Exploitation involves crafting a GET request with an arbitrary nonce value and a target subscription ID. The vulnerable function fails to validate that the requester has administrative privileges, processing the cancellation request regardless of authentication status. For detailed code analysis, refer to the WordPress Plugin Code Reference.
Detection Methods for CVE-2026-1926
Indicators of Compromise
- Unexpected cancellation of WooCommerce subscriptions without administrative action
- HTTP access logs showing GET requests with wps_subscription_id parameters from unknown IP addresses
- Multiple subscription status changes occurring in rapid succession
- Customer complaints about subscriptions being cancelled without their consent
- Unusual spike in subscription cancellation events in WooCommerce activity logs
Detection Strategies
- Monitor web server access logs for GET requests containing wps_subscription_id parameters from unauthenticated sessions
- Implement log correlation to identify bulk subscription cancellation attempts from single IP addresses
- Configure WordPress activity logging to track all subscription status changes with associated user context
- Deploy web application firewall (WAF) rules to flag requests targeting the vulnerable endpoint pattern
Monitoring Recommendations
- Enable detailed logging for WooCommerce subscription state changes
- Set up alerts for subscription cancellations that occur without corresponding administrative user sessions
- Review access logs regularly for patterns of requests containing subscription-related parameters
- Implement rate limiting on requests containing subscription management parameters
How to Mitigate CVE-2026-1926
Immediate Actions Required
- Update the Subscriptions for WooCommerce plugin to a version newer than 1.9.2 immediately
- Review all subscription records for unexpected cancellations that may indicate exploitation
- Temporarily disable the plugin if an immediate update is not possible
- Review web server access logs for evidence of exploitation attempts
- Contact affected customers if unauthorized subscription cancellations are identified
Patch Information
The vulnerability was addressed in versions after 1.9.2. Site administrators should update to the latest available version of the Subscriptions for WooCommerce plugin.
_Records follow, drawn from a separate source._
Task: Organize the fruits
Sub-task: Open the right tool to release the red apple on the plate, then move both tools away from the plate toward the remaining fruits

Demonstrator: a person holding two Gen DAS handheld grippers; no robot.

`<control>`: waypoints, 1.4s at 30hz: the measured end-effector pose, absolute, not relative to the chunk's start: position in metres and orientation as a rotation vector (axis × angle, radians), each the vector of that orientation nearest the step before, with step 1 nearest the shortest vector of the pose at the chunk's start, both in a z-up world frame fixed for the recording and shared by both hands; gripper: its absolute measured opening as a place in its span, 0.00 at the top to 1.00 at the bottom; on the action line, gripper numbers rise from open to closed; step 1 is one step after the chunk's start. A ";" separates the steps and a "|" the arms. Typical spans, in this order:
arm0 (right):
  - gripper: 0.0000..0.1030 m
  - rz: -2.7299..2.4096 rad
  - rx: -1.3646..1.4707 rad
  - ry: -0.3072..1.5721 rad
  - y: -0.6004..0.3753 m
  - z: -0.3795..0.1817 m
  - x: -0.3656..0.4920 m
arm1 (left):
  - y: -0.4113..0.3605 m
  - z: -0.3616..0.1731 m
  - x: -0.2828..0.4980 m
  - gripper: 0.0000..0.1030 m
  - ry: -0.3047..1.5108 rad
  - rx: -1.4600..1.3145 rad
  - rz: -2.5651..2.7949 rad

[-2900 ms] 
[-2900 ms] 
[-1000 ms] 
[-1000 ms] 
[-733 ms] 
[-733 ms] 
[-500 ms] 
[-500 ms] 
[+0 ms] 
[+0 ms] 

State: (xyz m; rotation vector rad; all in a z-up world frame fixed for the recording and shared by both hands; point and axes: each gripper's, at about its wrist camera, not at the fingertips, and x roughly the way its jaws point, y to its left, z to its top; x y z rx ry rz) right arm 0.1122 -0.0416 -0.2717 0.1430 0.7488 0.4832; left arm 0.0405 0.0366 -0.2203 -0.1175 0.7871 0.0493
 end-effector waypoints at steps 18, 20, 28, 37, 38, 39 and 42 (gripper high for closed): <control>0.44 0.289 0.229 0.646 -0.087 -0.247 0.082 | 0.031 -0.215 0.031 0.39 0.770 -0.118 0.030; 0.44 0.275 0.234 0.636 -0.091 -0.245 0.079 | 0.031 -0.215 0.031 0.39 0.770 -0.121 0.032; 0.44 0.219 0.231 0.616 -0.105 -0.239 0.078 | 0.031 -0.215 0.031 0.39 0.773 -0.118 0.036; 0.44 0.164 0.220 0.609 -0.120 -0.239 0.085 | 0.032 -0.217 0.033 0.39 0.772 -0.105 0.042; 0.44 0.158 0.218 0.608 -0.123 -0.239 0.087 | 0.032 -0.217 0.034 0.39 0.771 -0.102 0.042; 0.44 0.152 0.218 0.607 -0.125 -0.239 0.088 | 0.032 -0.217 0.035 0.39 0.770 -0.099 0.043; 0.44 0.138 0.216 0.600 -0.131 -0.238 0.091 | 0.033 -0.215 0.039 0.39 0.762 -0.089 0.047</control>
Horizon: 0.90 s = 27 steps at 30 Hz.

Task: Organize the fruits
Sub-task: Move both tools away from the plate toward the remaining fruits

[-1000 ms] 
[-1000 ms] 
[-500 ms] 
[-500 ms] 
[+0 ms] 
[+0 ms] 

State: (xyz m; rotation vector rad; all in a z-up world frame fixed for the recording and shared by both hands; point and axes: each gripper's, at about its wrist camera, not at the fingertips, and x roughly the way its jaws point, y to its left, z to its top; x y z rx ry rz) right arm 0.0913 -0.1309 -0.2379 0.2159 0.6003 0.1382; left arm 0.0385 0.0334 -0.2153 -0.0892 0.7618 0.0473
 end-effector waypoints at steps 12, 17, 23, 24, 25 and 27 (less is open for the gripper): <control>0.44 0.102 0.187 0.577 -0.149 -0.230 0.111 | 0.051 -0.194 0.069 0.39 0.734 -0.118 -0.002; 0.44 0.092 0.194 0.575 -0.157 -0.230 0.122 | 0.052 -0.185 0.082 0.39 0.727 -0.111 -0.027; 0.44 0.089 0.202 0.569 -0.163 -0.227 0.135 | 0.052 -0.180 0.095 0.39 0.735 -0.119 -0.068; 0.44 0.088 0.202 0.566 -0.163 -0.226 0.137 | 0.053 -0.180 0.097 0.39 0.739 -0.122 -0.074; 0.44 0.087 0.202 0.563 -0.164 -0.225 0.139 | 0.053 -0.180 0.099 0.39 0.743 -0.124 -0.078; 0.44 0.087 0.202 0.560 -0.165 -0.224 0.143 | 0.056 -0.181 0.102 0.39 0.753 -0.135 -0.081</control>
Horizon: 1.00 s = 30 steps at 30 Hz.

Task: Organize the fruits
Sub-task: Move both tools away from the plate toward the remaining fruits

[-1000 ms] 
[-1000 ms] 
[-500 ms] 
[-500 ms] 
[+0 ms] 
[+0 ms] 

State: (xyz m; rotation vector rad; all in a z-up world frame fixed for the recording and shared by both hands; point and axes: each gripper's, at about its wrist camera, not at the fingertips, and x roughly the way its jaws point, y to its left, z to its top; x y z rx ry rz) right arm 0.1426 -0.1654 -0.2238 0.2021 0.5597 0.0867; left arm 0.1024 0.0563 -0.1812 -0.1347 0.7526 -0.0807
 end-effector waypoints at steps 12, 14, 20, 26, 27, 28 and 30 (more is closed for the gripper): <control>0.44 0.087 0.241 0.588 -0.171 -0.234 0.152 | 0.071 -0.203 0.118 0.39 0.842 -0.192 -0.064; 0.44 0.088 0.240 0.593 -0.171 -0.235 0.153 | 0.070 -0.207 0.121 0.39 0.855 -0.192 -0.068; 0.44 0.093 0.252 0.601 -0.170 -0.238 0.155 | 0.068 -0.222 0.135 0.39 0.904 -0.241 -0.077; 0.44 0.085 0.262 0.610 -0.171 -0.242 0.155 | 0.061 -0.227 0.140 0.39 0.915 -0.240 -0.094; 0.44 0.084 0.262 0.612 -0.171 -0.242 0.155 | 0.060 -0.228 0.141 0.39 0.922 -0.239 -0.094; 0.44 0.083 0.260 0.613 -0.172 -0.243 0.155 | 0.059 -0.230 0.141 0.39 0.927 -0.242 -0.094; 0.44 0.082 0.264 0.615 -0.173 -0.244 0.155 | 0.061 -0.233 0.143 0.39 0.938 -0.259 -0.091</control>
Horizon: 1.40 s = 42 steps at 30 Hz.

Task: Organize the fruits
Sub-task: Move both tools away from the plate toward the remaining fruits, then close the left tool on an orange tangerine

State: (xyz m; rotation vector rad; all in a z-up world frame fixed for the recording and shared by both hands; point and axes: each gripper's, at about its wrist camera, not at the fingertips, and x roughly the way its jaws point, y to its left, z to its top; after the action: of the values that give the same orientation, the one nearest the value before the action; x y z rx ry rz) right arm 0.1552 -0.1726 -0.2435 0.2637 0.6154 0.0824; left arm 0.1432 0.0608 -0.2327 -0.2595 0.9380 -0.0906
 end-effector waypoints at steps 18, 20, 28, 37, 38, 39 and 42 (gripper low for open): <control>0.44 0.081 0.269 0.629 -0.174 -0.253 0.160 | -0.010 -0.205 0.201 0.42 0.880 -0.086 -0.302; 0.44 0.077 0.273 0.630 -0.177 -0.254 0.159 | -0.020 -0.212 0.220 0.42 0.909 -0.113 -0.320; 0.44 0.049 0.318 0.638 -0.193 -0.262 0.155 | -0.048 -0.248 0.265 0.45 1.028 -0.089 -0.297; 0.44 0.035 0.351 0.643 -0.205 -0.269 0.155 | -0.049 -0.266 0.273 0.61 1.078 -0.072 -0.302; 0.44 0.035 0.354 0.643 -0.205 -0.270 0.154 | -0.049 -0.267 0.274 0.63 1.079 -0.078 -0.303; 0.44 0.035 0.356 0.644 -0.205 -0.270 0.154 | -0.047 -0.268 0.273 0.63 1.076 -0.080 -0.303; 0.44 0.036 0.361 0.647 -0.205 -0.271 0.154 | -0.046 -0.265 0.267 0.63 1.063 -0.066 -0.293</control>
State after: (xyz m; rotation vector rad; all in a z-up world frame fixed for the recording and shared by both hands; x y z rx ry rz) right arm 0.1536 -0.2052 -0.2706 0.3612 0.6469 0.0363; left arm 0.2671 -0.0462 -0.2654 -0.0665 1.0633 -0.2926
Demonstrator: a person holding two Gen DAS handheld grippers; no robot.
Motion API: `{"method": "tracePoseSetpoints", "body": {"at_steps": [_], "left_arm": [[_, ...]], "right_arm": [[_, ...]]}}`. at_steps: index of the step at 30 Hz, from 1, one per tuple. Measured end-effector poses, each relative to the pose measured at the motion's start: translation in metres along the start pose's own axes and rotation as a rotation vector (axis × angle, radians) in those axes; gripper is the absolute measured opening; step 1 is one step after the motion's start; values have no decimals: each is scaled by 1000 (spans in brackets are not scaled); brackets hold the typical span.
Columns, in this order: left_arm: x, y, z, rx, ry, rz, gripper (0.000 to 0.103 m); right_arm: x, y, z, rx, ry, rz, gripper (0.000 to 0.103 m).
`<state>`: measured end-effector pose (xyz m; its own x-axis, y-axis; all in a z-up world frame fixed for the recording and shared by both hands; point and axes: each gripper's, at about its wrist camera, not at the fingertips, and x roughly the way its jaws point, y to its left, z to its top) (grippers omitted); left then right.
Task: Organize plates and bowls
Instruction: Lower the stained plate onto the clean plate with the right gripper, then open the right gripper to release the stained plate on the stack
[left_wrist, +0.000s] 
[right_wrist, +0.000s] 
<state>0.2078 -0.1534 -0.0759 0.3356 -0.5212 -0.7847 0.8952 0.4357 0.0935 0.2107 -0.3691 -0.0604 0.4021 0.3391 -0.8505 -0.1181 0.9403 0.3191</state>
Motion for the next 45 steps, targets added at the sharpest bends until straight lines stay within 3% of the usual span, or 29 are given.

The fix implements proper capability checks using current_user_can() and correct nonce validation via wp_verify_nonce(). Review the WordPress Plugin Change Log for detailed patch information. Additional vulnerability details are available from the Wordfence Vulnerability Report.
Workarounds
- Temporarily disable the Subscriptions for WooCommerce plugin until patching is complete
- Implement WAF rules to block GET requests containing the wps_subscription_id parameter
- Restrict access to WordPress admin endpoints using IP whitelisting at the web server level
- Monitor and log all subscription modification requests for forensic analysis
# Apache .htaccess example to block exploitation attempts
RewriteEngine On
RewriteCond %{QUERY_STRING} wps_subscription_id [NC]
RewriteCond %{REMOTE_ADDR} !^192\.168\.1\. [NC]
RewriteRule .* - [F,L]
Disclaimer: This content was generated using AI. While we strive for accuracy, please verify critical information with official sources.